Tuesday, November 20, 2012

Review: Dausgaard Conducts, Orchestra Survives

Thomas Dausgaard
My work and travel schedule this week do not permit the type of extended review that I prefer to give.

But it turns out not to be necessary in this case. Before the season started, I would have picked this candidate as perhaps the leader to be the next music director.

Having seen him, he clearly is not.
After the jump a few words concerning why.




I attended the Houston Symphony's Saturday night performance of Beethoven's Leonore No. 3, Liszt Piano Concerto No. 1 and Nielsen Symphony No. 4. The Nielsen was clearly the highlight, especially brass playing that was sonorous, powerful and broad, completely without edge and press. I heard the Philadelphia Orchestra last week and will hear the New York Philharmonic this week. I say that only to note that you will rarely hear any orchestra, including these, that outstrip what our own brass section can do.

All in all, the concert way more difficult for the orchestra than it ought to have been. Looking at the orchestra through the opera glasses, I could tell they were working hard to maintain their composure and level of performance.

The Nielsen clearly got the Lion's share of rehearsal time. And reports of the rehearsal are not favorable. Dausgaard is a profligate talker and a goer backer and talk some morer. The lack of rehearsal and directorial competency showed most sorely in the first half of the program, familiar pieces that ordinarily would have come off without a hitch.

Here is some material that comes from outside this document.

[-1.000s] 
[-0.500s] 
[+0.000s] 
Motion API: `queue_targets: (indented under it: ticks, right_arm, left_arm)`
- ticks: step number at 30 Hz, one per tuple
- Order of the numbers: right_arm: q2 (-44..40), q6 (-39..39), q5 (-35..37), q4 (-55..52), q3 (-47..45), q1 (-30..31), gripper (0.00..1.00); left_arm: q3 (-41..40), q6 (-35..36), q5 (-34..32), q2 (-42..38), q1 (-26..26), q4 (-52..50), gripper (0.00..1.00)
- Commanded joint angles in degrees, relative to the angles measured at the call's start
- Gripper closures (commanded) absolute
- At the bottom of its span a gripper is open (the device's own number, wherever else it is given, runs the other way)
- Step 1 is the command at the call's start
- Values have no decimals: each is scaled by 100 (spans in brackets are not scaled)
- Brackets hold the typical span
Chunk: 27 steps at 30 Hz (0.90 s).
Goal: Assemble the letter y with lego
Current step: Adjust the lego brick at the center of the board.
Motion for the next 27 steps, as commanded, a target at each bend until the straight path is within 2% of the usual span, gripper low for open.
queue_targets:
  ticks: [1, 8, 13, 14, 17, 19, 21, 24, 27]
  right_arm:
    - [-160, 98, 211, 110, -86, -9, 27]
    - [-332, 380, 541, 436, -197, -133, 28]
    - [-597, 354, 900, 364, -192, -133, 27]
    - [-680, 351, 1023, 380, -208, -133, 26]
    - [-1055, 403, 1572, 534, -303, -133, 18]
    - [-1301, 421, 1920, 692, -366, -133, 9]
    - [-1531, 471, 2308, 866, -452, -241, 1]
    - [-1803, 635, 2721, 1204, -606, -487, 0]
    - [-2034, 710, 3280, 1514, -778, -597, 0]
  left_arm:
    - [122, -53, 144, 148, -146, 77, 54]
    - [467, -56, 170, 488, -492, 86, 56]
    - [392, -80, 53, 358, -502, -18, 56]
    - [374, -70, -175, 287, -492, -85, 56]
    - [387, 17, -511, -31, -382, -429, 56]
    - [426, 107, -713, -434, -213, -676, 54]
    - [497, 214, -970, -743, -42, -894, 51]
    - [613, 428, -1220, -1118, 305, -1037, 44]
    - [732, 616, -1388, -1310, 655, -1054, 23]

Instead, they were nearly all hitch.

I literally could not tell what Dausgaard wanted out of the Beethoven and the Liszt, and from the way the orchestra was playing they could not either. The intended recipient of most of Dausgaard's movements are the audience behind him, not the orchestra in front of him. And when he conducts the correct side of the footlights, he generally conducts only the string quartet right in front of him, creating huge differences of opinion between the front and back of the orchestra concerning where the pulse is.

Exacerbate this with numerous instances of awkward or non-existent cues and what you get is really, really hard sledding for anyone holding an instrument. The musicians had little choice but to wait on and rely upon their colleagues, delay, wait, and hope for the best. And this is what they were doing. They were surviving.

And survive they did.

But the Houston Symphony has been just surviving these last 10 years. The orchestra and its public clearly deserve better.

Before the season, I would have suspected Orozco-Estrada of being hype and Dausgaard of being real. I would have been wrong. Having experienced Orozco-Estrada and what he can do so very very recently, Dausgaard is one I would categorically cross off the list.